(Extracted data entries)
————————

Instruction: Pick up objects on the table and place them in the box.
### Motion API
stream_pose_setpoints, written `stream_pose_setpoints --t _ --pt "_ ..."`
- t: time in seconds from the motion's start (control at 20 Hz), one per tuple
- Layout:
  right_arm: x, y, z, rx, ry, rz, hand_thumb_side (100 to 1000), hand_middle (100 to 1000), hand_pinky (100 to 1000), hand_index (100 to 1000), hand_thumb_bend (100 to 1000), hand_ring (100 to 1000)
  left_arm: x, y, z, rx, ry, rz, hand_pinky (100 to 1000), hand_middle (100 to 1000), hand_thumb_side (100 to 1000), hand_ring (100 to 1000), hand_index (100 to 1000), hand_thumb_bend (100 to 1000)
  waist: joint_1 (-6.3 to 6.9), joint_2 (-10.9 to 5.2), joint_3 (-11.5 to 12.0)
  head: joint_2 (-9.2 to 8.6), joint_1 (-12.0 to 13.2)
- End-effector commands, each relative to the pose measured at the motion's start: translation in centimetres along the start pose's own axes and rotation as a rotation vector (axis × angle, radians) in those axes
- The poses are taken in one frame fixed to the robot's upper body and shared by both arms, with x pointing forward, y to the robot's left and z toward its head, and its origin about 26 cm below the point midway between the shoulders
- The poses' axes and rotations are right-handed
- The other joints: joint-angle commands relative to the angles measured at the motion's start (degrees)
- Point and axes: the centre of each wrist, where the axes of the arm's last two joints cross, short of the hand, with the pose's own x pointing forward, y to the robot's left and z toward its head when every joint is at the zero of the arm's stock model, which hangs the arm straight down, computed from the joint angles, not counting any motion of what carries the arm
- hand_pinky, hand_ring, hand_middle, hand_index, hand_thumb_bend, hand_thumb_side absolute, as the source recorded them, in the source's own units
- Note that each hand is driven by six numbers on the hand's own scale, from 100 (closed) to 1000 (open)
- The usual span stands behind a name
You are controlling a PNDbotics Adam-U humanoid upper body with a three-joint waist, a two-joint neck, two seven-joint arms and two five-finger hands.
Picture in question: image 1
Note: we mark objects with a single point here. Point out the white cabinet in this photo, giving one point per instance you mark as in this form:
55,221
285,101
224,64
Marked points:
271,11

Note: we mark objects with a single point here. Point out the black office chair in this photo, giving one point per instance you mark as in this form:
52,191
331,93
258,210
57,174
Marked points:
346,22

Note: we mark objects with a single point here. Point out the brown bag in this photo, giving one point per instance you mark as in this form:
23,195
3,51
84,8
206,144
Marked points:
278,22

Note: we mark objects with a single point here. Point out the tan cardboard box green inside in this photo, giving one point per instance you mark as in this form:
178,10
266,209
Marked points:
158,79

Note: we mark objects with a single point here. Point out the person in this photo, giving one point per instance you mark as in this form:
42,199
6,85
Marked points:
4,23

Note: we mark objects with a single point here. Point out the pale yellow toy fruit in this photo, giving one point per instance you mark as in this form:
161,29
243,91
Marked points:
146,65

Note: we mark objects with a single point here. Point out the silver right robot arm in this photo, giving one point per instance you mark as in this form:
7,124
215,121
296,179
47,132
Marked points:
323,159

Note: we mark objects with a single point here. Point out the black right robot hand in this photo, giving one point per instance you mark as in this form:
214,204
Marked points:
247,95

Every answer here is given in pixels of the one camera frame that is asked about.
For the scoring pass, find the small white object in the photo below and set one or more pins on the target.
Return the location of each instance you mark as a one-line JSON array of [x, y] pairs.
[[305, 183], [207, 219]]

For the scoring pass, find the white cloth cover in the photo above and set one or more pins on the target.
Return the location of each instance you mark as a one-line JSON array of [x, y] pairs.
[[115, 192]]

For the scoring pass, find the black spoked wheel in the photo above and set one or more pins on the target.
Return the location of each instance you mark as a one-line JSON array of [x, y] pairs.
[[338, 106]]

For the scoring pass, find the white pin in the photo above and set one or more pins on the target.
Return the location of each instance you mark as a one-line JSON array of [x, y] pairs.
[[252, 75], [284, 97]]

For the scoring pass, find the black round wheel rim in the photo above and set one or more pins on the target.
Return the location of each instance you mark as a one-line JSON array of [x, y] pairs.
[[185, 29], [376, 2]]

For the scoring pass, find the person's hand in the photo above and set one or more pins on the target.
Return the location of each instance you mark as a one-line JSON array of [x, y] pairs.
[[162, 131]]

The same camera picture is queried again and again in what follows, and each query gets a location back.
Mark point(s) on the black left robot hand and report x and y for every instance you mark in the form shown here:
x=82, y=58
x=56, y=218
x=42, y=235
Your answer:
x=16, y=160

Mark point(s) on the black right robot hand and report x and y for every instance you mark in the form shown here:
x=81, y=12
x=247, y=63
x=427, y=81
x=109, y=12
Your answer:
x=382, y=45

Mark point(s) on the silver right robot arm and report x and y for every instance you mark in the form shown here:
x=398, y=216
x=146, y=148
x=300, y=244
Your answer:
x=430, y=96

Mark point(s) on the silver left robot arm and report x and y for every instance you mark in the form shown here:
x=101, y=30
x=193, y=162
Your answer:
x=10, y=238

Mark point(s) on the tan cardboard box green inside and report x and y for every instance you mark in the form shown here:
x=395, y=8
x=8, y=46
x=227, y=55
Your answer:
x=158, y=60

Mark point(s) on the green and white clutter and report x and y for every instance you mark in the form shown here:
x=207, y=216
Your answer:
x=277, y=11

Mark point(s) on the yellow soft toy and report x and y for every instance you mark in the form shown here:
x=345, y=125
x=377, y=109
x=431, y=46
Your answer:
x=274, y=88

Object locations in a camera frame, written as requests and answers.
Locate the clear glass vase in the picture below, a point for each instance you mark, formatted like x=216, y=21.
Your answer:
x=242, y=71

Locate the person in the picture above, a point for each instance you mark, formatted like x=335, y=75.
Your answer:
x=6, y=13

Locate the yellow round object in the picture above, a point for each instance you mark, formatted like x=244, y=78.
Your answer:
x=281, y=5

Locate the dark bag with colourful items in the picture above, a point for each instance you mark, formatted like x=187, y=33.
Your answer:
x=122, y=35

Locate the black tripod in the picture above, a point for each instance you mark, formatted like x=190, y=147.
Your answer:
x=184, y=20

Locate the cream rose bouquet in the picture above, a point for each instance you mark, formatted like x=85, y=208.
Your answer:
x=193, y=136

————————

→ **What to produce**:
Nothing is to be left out: set down all the records again exactly.

→ **Response area**:
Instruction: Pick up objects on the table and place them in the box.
### Motion API
stream_pose_setpoints, written `stream_pose_setpoints --t _ --pt "_ ..."`
- t: time in seconds from the motion's start (control at 20 Hz), one per tuple
- Layout:
  right_arm: x, y, z, rx, ry, rz, hand_thumb_side (100 to 1000), hand_middle (100 to 1000), hand_pinky (100 to 1000), hand_index (100 to 1000), hand_thumb_bend (100 to 1000), hand_ring (100 to 1000)
  left_arm: x, y, z, rx, ry, rz, hand_pinky (100 to 1000), hand_middle (100 to 1000), hand_thumb_side (100 to 1000), hand_ring (100 to 1000), hand_index (100 to 1000), hand_thumb_bend (100 to 1000)
  waist: joint_1 (-6.3 to 6.9), joint_2 (-10.9 to 5.2), joint_3 (-11.5 to 12.0)
  head: joint_2 (-9.2 to 8.6), joint_1 (-12.0 to 13.2)
- End-effector commands, each relative to the pose measured at the motion's start: translation in centimetres along the start pose's own axes and rotation as a rotation vector (axis × angle, radians) in those axes
- The poses are taken in one frame fixed to the robot's upper body and shared by both arms, with x pointing forward, y to the robot's left and z toward its head, and its origin about 26 cm below the point midway between the shoulders
- The poses' axes and rotations are right-handed
- The other joints: joint-angle commands relative to the angles measured at the motion's start (degrees)
- Point and axes: the centre of each wrist, where the axes of the arm's last two joints cross, short of the hand, with the pose's own x pointing forward, y to the robot's left and z toward its head when every joint is at the zero of the arm's stock model, which hangs the arm straight down, computed from the joint angles, not counting any motion of what carries the arm
- hand_pinky, hand_ring, hand_middle, hand_index, hand_thumb_bend, hand_thumb_side absolute, as the source recorded them, in the source's own units
- Note that each hand is driven by six numbers on the hand's own scale, from 100 (closed) to 1000 (open)
- The usual span stands behind a name
You are controlling a PNDbotics Adam-U humanoid upper body with a three-joint waist, a two-joint neck, two seven-joint arms and two five-finger hands.
Picture in question: image 1
Note: we mark objects with a single point here. Point out the white cabinet in this photo, giving one point per instance you mark as in this form:
55,221
285,101
224,64
Marked points:
271,11

Note: we mark objects with a single point here. Point out the black office chair in this photo, giving one point per instance you mark as in this form:
52,191
331,93
258,210
57,174
Marked points:
346,22

Note: we mark objects with a single point here. Point out the brown bag in this photo, giving one point per instance you mark as in this form:
23,195
3,51
84,8
206,144
Marked points:
278,22

Note: we mark objects with a single point here. Point out the tan cardboard box green inside in this photo, giving one point per instance you mark as in this form:
178,10
266,209
Marked points:
158,79

Note: we mark objects with a single point here. Point out the person in this photo, giving one point per instance you mark as in this form:
42,199
6,85
Marked points:
4,23

Note: we mark objects with a single point here. Point out the pale yellow toy fruit in this photo, giving one point per instance you mark as in this form:
161,29
243,91
Marked points:
146,65

Note: we mark objects with a single point here. Point out the silver right robot arm in this photo, giving one point per instance you mark as in this form:
7,124
215,121
296,179
47,132
Marked points:
323,159

Note: we mark objects with a single point here. Point out the black right robot hand in this photo, giving one point per instance you mark as in this form:
214,204
Marked points:
247,95

Every answer here is given in pixels of the one camera frame that is asked about.
For the scoring pass, find the small white object in the photo below and set one or more pins on the target.
Return the location of each instance you mark as a one-line JSON array of [x, y] pairs.
[[305, 183], [207, 219]]

For the scoring pass, find the white cloth cover in the photo above and set one or more pins on the target.
Return the location of each instance you mark as a one-line JSON array of [x, y] pairs.
[[115, 192]]

For the scoring pass, find the black spoked wheel in the photo above and set one or more pins on the target.
Return the location of each instance you mark as a one-line JSON array of [x, y] pairs.
[[338, 106]]

For the scoring pass, find the white pin in the photo above and set one or more pins on the target.
Return the location of each instance you mark as a one-line JSON array of [x, y] pairs.
[[252, 75], [284, 97]]

For the scoring pass, find the black round wheel rim in the photo above and set one or more pins on the target.
Return the location of each instance you mark as a one-line JSON array of [x, y] pairs.
[[185, 29], [376, 2]]

For the scoring pass, find the person's hand in the photo above and set one or more pins on the target.
Return the location of each instance you mark as a one-line JSON array of [x, y] pairs.
[[162, 131]]

The same camera picture is queried again and again in what follows, and each query gets a location back.
Mark point(s) on the black left robot hand and report x and y for every instance you mark in the form shown here:
x=82, y=58
x=56, y=218
x=42, y=235
Your answer:
x=16, y=160

Mark point(s) on the black right robot hand and report x and y for every instance you mark in the form shown here:
x=81, y=12
x=247, y=63
x=427, y=81
x=109, y=12
Your answer:
x=382, y=45

Mark point(s) on the silver right robot arm and report x and y for every instance you mark in the form shown here:
x=398, y=216
x=146, y=148
x=300, y=244
Your answer:
x=430, y=96

Mark point(s) on the silver left robot arm and report x and y for every instance you mark in the form shown here:
x=101, y=30
x=193, y=162
Your answer:
x=10, y=238

Mark point(s) on the tan cardboard box green inside and report x and y for every instance you mark in the form shown here:
x=395, y=8
x=8, y=46
x=227, y=55
Your answer:
x=158, y=60

Mark point(s) on the green and white clutter and report x and y for every instance you mark in the form shown here:
x=207, y=216
Your answer:
x=277, y=11

Mark point(s) on the yellow soft toy and report x and y for every instance you mark in the form shown here:
x=345, y=125
x=377, y=109
x=431, y=46
Your answer:
x=274, y=88

Object locations in a camera frame, written as requests and answers.
Locate the clear glass vase in the picture below, a point for each instance you mark, formatted like x=216, y=21.
Your answer:
x=242, y=71

Locate the person in the picture above, a point for each instance you mark, formatted like x=335, y=75.
Your answer:
x=6, y=13

Locate the yellow round object in the picture above, a point for each instance you mark, formatted like x=244, y=78.
Your answer:
x=281, y=5

Locate the dark bag with colourful items in the picture above, a point for each instance you mark, formatted like x=187, y=33.
Your answer:
x=122, y=35

Locate the black tripod in the picture above, a point for each instance you mark, formatted like x=190, y=147.
Your answer:
x=184, y=20

Locate the cream rose bouquet in the picture above, a point for each instance you mark, formatted like x=85, y=208.
Your answer:
x=193, y=136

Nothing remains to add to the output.